The idea was to group attendees and set goals and expectations for them through the workshop. The process involved teammates’ brainstorming sessions under mentors’ supervision, answering pre-defined questions, and finally presenting a short talk at the closing event.
To illustrate the process, before arrival to the conference, attendees were grouped and given a name (for example, fish, bird, cat, etc.). Everyone in a group were PhD students in their x-year of studies, each from a different university. For example, the gold fish group were ten first-year PhD students in HCI from UC, San Diego, CMU, etc. Each group had a mentor, from industry or academia, who helped them through the process. A shared Google doc was assigned to each group with a set of pre-defined questions, concerning the big data context. For example, in the context of Grad Cohort conference, the relevant pre-defined questions could be about how students define their field of study, what challenges they face in the field, how they envision future of the field, what tools and educational material they recommend to new scholars joining the field, etc.

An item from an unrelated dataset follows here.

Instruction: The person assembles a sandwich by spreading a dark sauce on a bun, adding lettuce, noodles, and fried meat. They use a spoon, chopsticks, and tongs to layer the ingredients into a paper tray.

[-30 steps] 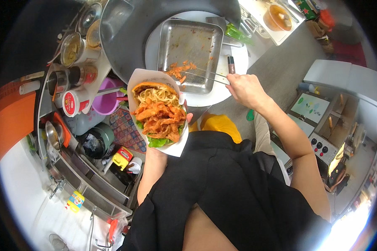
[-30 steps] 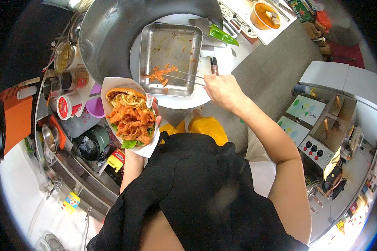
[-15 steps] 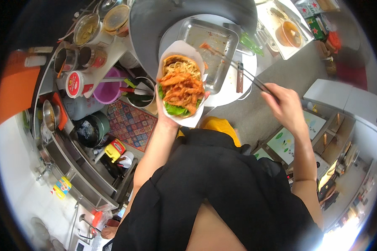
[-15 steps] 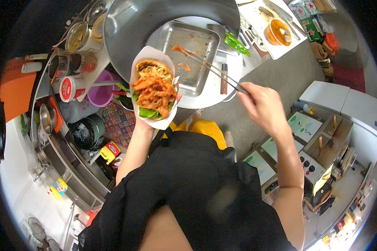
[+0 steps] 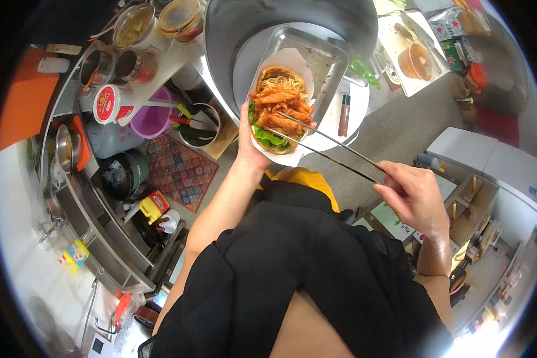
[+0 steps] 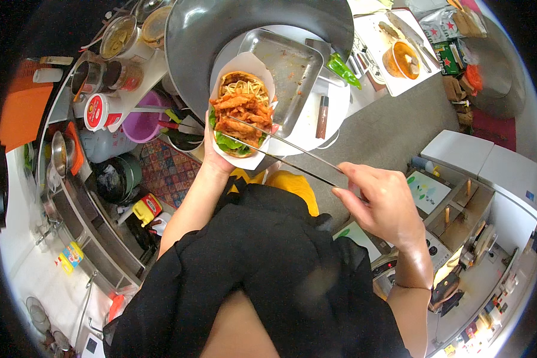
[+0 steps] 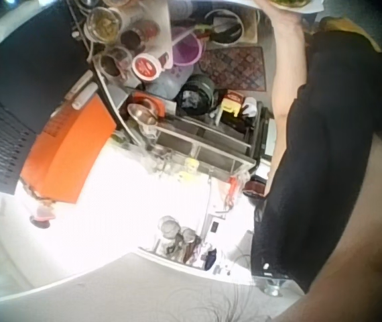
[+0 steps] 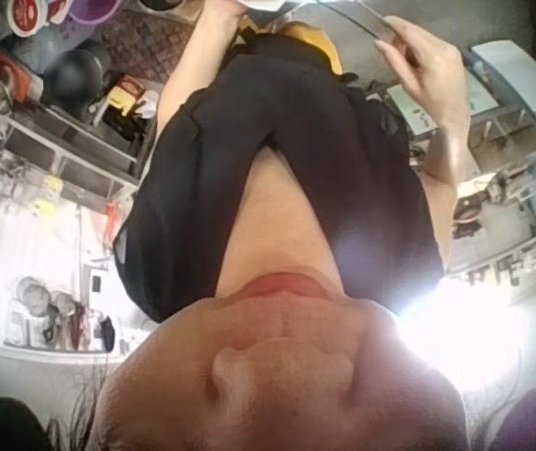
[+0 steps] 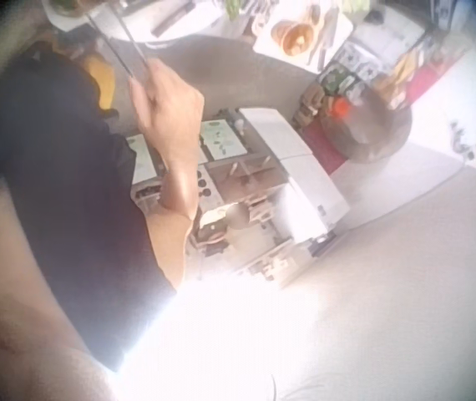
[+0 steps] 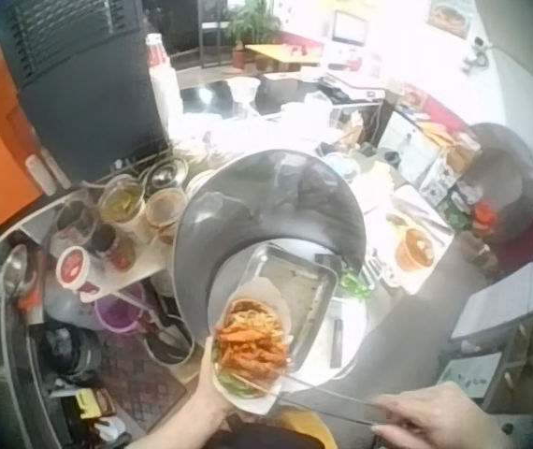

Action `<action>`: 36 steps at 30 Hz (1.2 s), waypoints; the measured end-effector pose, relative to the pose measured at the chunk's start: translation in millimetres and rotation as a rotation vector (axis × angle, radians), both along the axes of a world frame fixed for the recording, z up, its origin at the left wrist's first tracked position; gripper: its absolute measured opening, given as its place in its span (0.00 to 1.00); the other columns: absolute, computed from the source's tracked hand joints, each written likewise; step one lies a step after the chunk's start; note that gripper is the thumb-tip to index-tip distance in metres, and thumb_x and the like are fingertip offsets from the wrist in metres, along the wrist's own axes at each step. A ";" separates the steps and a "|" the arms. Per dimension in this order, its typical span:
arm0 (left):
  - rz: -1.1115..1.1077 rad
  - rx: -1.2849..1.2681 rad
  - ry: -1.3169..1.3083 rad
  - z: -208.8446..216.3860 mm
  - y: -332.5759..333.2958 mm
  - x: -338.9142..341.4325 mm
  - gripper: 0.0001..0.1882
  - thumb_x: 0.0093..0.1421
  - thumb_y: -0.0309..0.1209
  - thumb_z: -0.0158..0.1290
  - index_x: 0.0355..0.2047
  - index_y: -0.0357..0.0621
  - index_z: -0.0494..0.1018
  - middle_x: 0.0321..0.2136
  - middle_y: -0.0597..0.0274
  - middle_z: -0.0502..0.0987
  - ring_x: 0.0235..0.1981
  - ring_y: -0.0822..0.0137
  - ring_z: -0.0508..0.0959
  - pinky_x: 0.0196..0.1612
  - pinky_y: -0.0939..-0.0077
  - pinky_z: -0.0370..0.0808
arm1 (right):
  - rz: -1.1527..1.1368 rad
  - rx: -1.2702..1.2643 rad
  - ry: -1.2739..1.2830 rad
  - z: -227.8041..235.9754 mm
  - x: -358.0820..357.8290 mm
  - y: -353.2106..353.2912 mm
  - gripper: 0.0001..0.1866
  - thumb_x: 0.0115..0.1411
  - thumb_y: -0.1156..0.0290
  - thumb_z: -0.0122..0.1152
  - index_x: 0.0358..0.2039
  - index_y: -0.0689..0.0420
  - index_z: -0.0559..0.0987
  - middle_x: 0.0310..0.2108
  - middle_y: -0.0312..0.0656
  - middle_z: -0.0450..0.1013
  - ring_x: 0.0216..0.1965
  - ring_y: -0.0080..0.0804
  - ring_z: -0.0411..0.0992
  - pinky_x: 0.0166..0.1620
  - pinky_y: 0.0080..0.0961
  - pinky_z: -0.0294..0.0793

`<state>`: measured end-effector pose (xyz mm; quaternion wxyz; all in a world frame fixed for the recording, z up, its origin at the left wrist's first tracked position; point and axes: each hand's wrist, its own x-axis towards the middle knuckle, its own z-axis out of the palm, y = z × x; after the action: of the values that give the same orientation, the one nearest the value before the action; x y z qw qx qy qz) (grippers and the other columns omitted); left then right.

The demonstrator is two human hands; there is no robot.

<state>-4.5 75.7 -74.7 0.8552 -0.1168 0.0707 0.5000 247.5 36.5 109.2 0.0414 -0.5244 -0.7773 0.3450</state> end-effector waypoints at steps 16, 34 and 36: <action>-0.016 -0.053 -0.001 -9.2 -1.4 4.4 0.40 0.59 0.62 0.45 0.66 0.56 0.56 0.60 0.49 0.65 0.57 0.42 0.69 0.60 0.32 0.60 | 0.060 0.068 -0.064 -40.4 5.3 8.6 0.10 0.58 0.70 0.60 0.38 0.63 0.78 0.31 0.50 0.77 0.28 0.49 0.75 0.32 0.36 0.74; 0.031 -0.113 -0.085 1.0 -25.0 -6.0 0.39 0.60 0.62 0.42 0.66 0.55 0.54 0.63 0.51 0.61 0.60 0.38 0.64 0.60 0.27 0.58 | -0.243 -0.042 0.146 -22.4 28.6 22.2 0.15 0.56 0.70 0.64 0.41 0.65 0.77 0.21 0.45 0.71 0.18 0.31 0.69 0.25 0.24 0.67; 0.026 -0.096 -0.051 -1.0 -32.5 -11.4 0.40 0.59 0.62 0.45 0.66 0.55 0.54 0.63 0.52 0.61 0.59 0.37 0.64 0.60 0.26 0.56 | -0.304 -0.045 0.097 -48.4 33.4 32.7 0.15 0.58 0.68 0.63 0.40 0.65 0.77 0.22 0.47 0.73 0.20 0.35 0.71 0.26 0.27 0.69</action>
<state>-16.0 43.2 -75.7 0.8434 -0.1713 0.0713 0.5042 280.9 69.2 60.7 0.1187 -0.6195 -0.6782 0.3772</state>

The students met in a group during the lunch and dinner time with their group mates and mentor to brainstorm and create a short (5 to 7 min) presentation addressing the pre-defined questions. During the closing night event, some of these groups were selected at random to perform their presentations to the audience (including scholars from both academia and industry). Then, the best presentation was selected by the judging committee and were granted an award.
I speculate that this would be a great closing to Grad Cohort, as we would learn from each other and have access to every team’s Google documents as a reference. In addition, we would be more invested to attend the conference sessions and use what we learn in them, in the final presentation. I presume lots of attendees would enjoy such closing to the Grad Cohort.
Overall, I enjoyed wisely picked sessions, meeting with great speakers, and of course good poster sessions.